A falta que me fazes não é tanto/ à hora de dormir, quando dizias/ "Deus te abençoe", e a noite abria em sonho./É quando, ao despertar, revejo a um canto/ a noite acumulada de meus dias,/e sinto que estou vivo, e que não sonho."
Mulheres poderosas
O Prêmio Nobel de Literatura Gabriel García Márquez também tinha uma relação profunda com a mãe, e com as demais mulheres da família. Cresceu ouvindo as histórias fantásticas contadas por sua avó, sob o olhar atento e amoroso de sua mãe, Luisa Santiaga Márquez.

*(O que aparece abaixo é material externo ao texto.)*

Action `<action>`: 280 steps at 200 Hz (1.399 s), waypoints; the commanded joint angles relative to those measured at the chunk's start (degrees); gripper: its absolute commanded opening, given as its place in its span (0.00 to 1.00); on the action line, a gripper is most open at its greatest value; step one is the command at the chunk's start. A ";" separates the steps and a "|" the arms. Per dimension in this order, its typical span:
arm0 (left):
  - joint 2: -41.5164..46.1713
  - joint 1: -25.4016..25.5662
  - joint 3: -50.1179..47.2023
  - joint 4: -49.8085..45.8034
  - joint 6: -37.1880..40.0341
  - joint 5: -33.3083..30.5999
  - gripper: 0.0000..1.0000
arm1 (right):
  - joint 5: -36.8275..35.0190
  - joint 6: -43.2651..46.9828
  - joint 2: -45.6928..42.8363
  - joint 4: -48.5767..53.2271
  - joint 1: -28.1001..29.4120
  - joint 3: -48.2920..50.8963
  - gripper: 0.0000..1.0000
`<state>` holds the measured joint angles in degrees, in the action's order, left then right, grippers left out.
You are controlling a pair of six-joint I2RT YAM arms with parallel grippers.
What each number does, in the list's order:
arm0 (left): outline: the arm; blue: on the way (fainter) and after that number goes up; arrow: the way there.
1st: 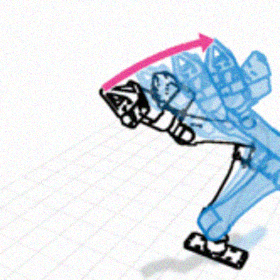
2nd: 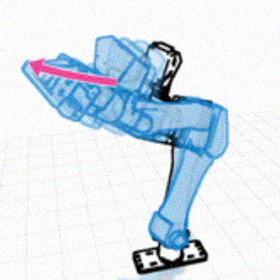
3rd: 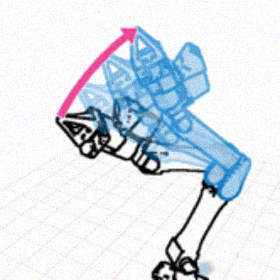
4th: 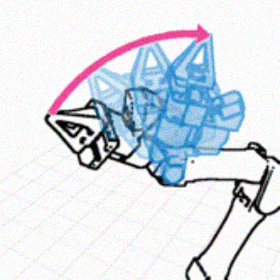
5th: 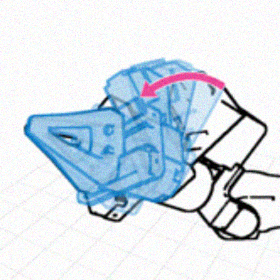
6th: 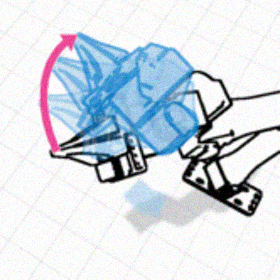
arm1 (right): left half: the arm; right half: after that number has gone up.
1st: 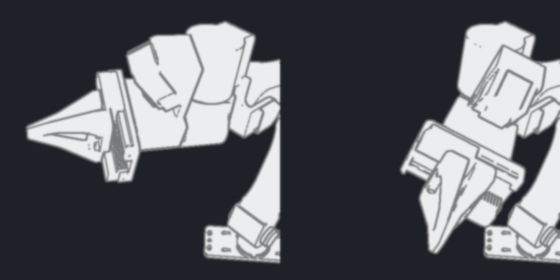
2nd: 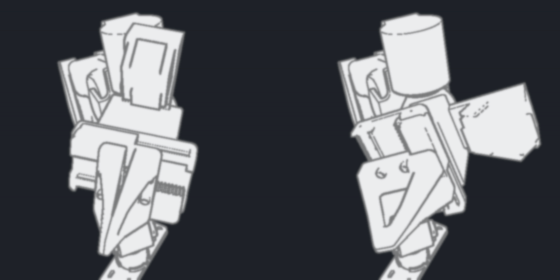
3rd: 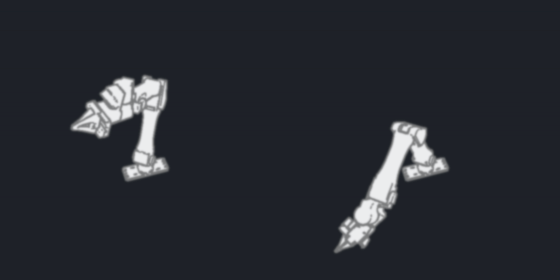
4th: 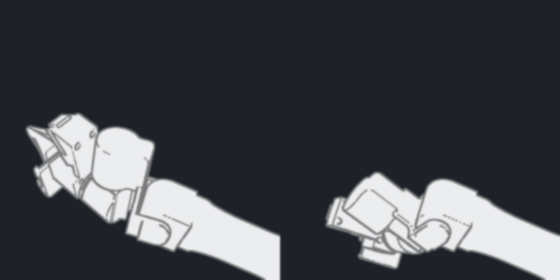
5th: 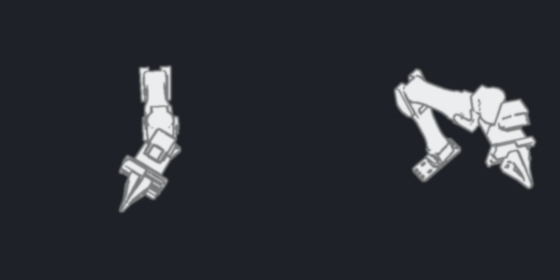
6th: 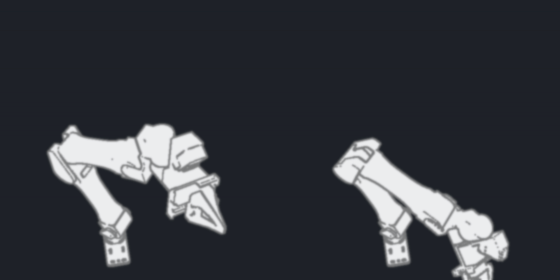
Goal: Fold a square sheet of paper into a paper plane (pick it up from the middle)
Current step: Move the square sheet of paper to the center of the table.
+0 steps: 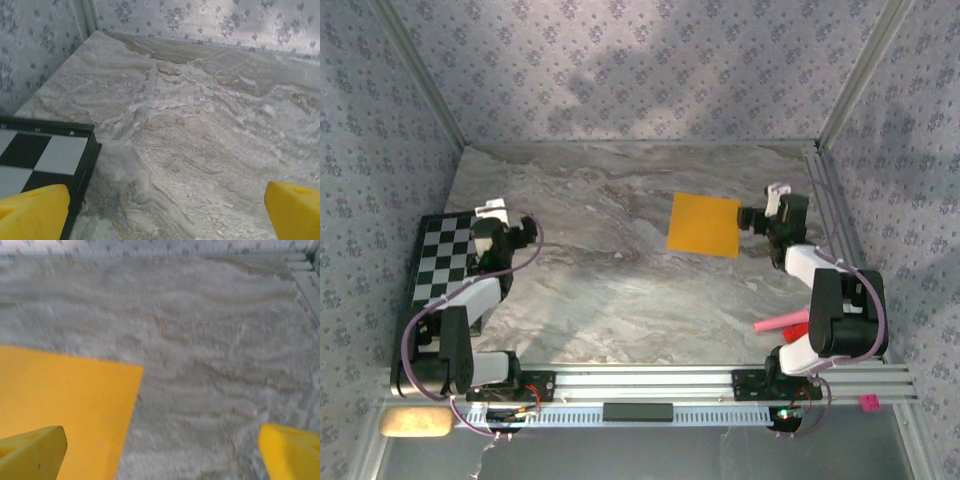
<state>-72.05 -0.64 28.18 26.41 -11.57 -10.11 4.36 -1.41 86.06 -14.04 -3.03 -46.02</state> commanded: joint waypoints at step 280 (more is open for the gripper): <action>8.27 4.75 17.11 -48.36 -19.57 31.31 1.00 | 17.39 -30.59 26.57 35.07 17.55 -24.55 0.94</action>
<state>-66.22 3.99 45.54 -19.38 -32.42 21.02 19.99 -28.64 112.77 19.99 10.68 -74.46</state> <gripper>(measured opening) 0.997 0.942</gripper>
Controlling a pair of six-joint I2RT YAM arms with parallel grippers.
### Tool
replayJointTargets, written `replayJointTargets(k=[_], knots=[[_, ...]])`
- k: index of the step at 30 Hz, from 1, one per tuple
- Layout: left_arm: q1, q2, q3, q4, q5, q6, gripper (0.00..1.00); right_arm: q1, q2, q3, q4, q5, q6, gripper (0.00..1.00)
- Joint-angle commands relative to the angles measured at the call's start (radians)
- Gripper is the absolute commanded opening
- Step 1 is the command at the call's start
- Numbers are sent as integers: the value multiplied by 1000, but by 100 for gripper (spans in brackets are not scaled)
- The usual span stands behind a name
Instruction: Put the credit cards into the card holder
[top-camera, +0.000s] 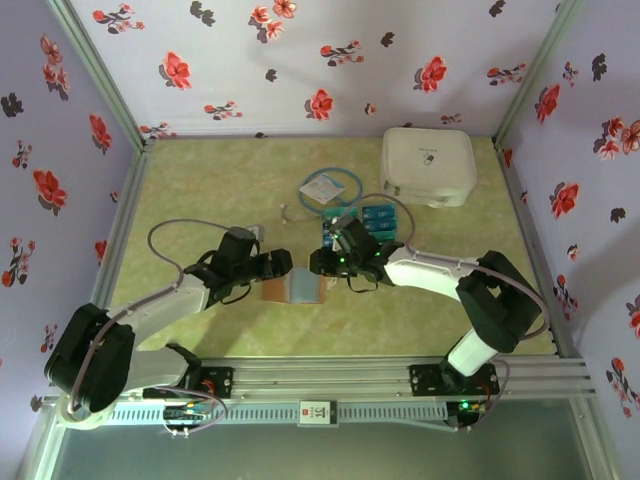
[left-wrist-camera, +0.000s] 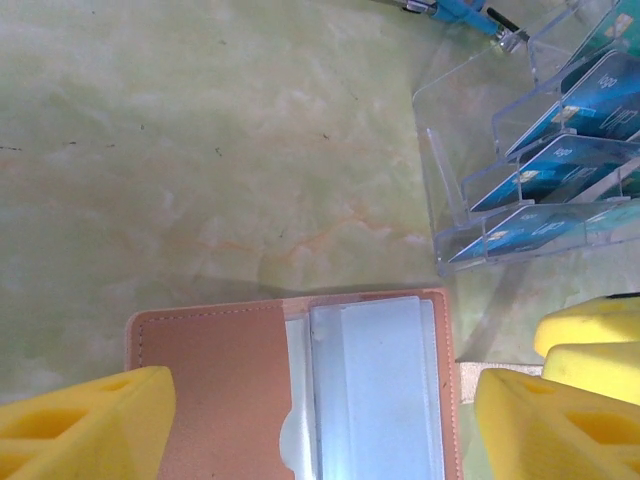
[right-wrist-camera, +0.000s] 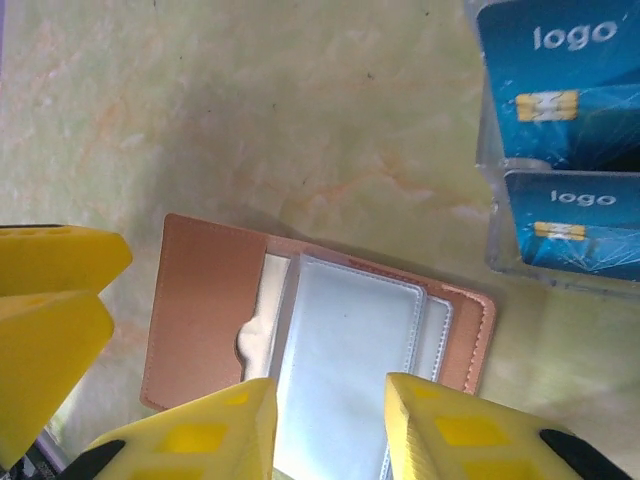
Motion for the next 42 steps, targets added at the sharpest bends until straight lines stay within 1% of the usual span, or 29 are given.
replayJointTargets(k=[1,8,13,19,24,32,34,39,42], knots=[[7,-21,52,-90,-15,21,83,-6,-5,31,-58,11,-6,35],[6,-28,100,-154,1,5,84,-5,3,47,-65,-5,14,36],[-12,-17,85,-130,3,-27,84,-4,11,52,-97,-9,-8,36],[-26,21,63,-97,-2,-23,82,0,17,56,-133,-9,-32,36],[-50,32,66,-124,-39,-5,81,3,24,72,-144,-11,-42,35],[-103,25,92,-230,-124,45,78,10,83,132,-146,-10,-30,33],[-117,25,86,-228,-134,45,77,11,101,143,-143,-9,-22,33],[-147,37,76,-215,-146,56,70,17,138,149,-116,-6,4,32],[-160,47,75,-200,-146,71,68,20,151,152,-104,-6,18,31]])
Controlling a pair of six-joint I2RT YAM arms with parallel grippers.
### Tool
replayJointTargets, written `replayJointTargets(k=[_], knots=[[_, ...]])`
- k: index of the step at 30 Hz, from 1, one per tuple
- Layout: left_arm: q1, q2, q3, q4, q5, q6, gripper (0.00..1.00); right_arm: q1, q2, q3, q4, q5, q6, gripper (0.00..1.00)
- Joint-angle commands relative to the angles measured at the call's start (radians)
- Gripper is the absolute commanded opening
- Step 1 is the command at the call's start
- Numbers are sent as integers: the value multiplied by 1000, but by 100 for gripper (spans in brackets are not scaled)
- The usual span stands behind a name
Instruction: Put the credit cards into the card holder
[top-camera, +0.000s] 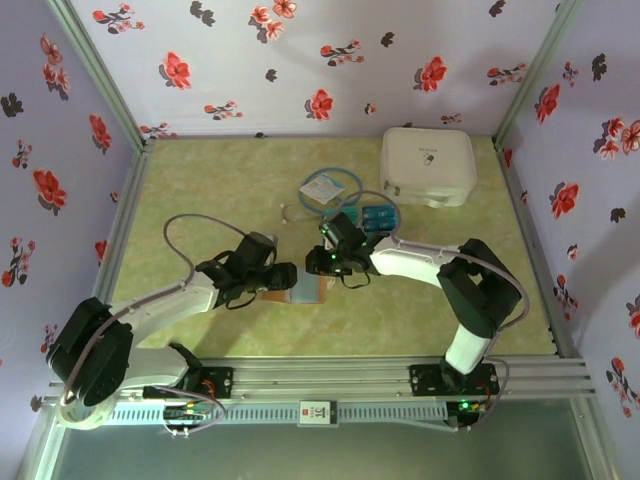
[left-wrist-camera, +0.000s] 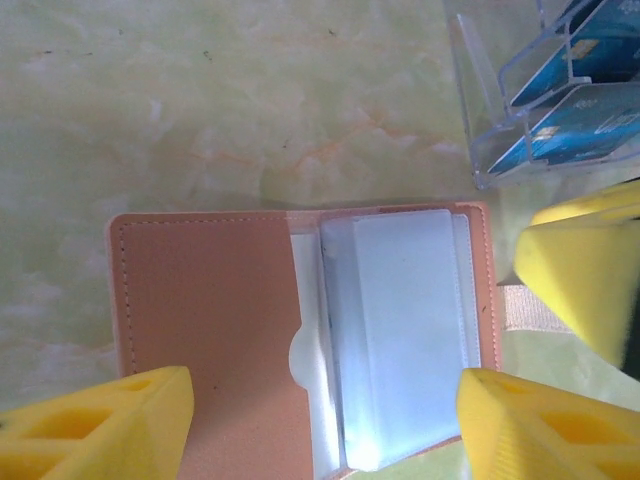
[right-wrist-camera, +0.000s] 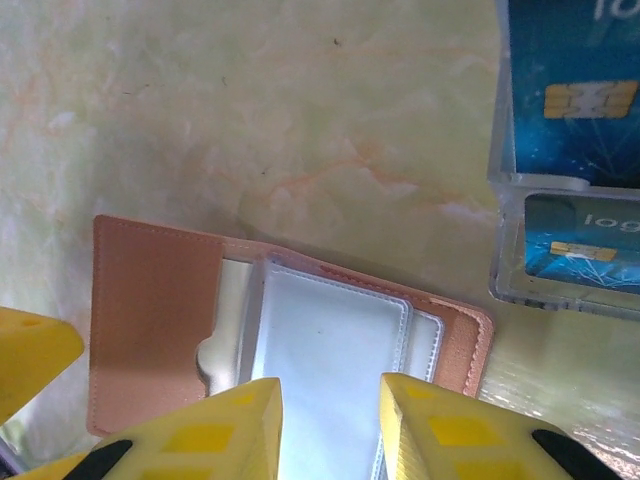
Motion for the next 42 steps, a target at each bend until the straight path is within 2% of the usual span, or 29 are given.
replayJointTargets(k=[1,18,42], knots=[[-17,20,0,0,-30,40,68,8,26,24,25,1,30,31],[-45,78,-79,140,-43,74,64,12,87,53,37,-5,50,30],[-49,87,-134,189,-74,97,64,34,74,96,-23,52,56,30]])
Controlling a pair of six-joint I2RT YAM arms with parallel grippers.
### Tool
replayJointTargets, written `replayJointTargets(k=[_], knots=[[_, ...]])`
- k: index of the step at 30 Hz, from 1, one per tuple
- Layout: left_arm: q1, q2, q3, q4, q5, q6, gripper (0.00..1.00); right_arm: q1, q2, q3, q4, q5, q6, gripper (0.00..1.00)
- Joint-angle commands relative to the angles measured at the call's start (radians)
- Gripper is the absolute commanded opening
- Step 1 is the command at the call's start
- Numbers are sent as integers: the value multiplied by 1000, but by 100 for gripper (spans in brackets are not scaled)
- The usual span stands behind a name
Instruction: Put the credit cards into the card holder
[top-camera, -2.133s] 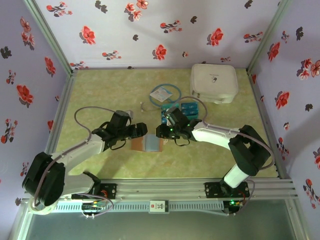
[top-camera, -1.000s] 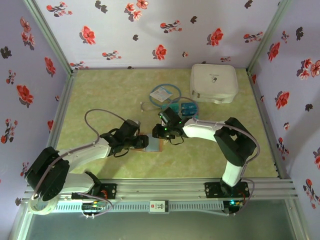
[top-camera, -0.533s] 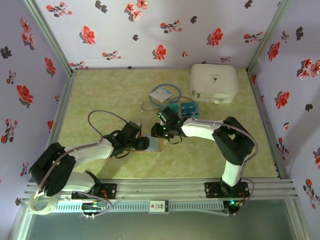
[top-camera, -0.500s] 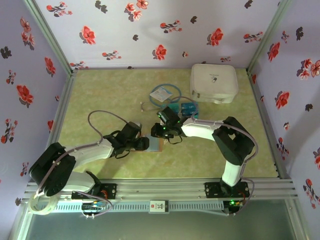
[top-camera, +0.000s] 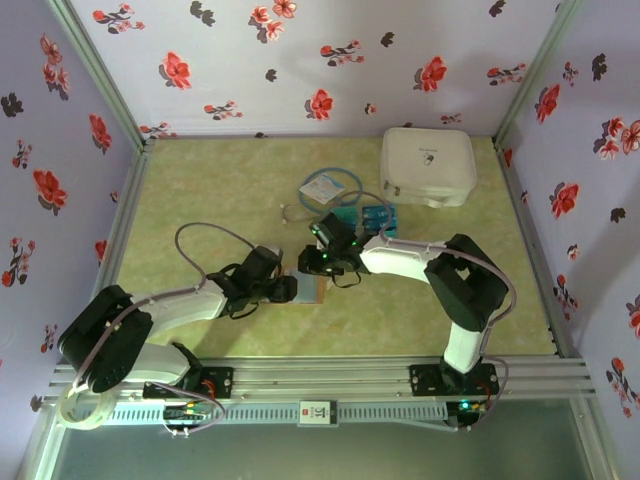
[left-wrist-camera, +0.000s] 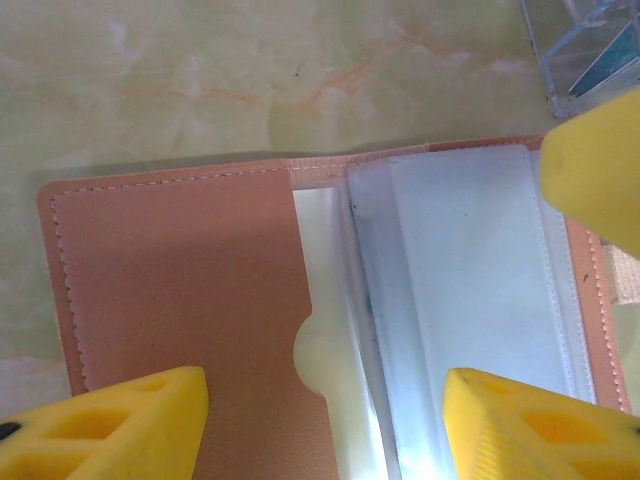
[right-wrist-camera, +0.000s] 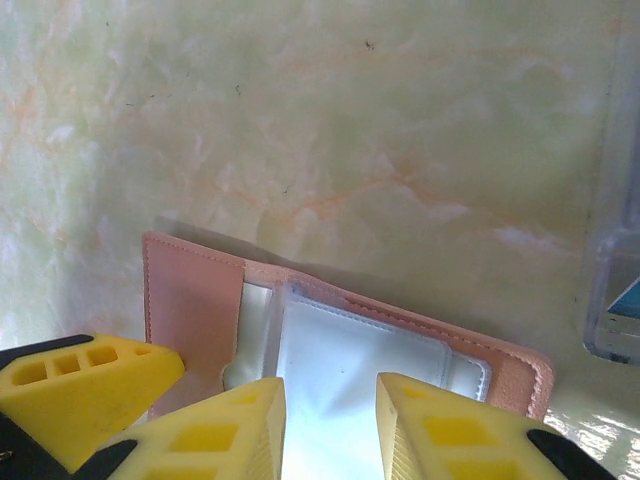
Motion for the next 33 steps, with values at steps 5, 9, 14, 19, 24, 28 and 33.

Essas experiências formaram a base do realismo mágico que marcou a literatura do escritor colombiano, especialmente sua obra-prima Cem anos de solidão. As personagens femininas Úrsula Iguarán, Fernanda Del Cárpio e Meme (Renata Remédios), por exemplo, trazem traços que podem ser associados tanto à mãe quanto à avó de Gabo. Ora por serem mulheres de força, sabedoria e resiliência, ora por serem maternas ou que buscam se realizar pelo amor. O oposto dessa representação é a “avó desalmada” de Cândida Erêndira.
No livro Viver para contar o autor revela um pouco de sua relação com Luisa. “Minha mãe era a autoridade moral da casa. Era ela quem resolvia os conflitos, cuidava da educação dos filhos e impunha um sistema de valores baseado na discrição, na fé e na firmeza. Ela era o verdadeiro eixo da família.”, afirmou.
No mesmo livro, descreve uma viagem que fez a Arataca com a mãe. “Ela me contou história da família e da cidade que me fizeram entender que tudo aquilo era matéria-prima para a literatura.”

A relação entre o peruano, também Prêmio Nobel de Literatura, Mario Vargas Llosa e sua mãe Dora Llosa Ureta também foi forte, porém ainda mais complexa, pois ele cresceu longe do pai, com quem só teve contato aos 10 anos. Nesse reencontro começou uma relação marcada por conflitos e repressão. O pai foi descrito por ele como violento, autoritário e controlador.
Dora, por sua vez, sempre foi um apoio afetivo e incentivador da veia artística do filho. Amante da literatura, lia para ele na infância e estimulava seus primeiros escritos. Essa convivência aparece de forma recorrente em sua obra. No romance Tia Júlia e o escrevinhador, é possível perceber a nostalgia da infância ao lado da mãe e da família materna em Arequipa e Cochabamba, um mundo que Vargas Llosa perderia ao reencontrar o pai e se mudar para Lima.
No livro O Peixe na Água o autor chega a citar o seu relacionamento com a mãe e o impacto sobre o pai ausente. “Até os dez anos, minha mãe era tudo. Eu a via como bela, risonha, protetora. Mas nunca soube o quanto ela sofria com o desaparecimento do meu pai, e só depois reconheci as concessões que fez por meu bem.”
Em entrevistas, como a concedida ao jornal El País, fala da mãe como “uma mulher de fibra, corajosa, que enfrentou a sociedade de costas por criar um filho sozinha.”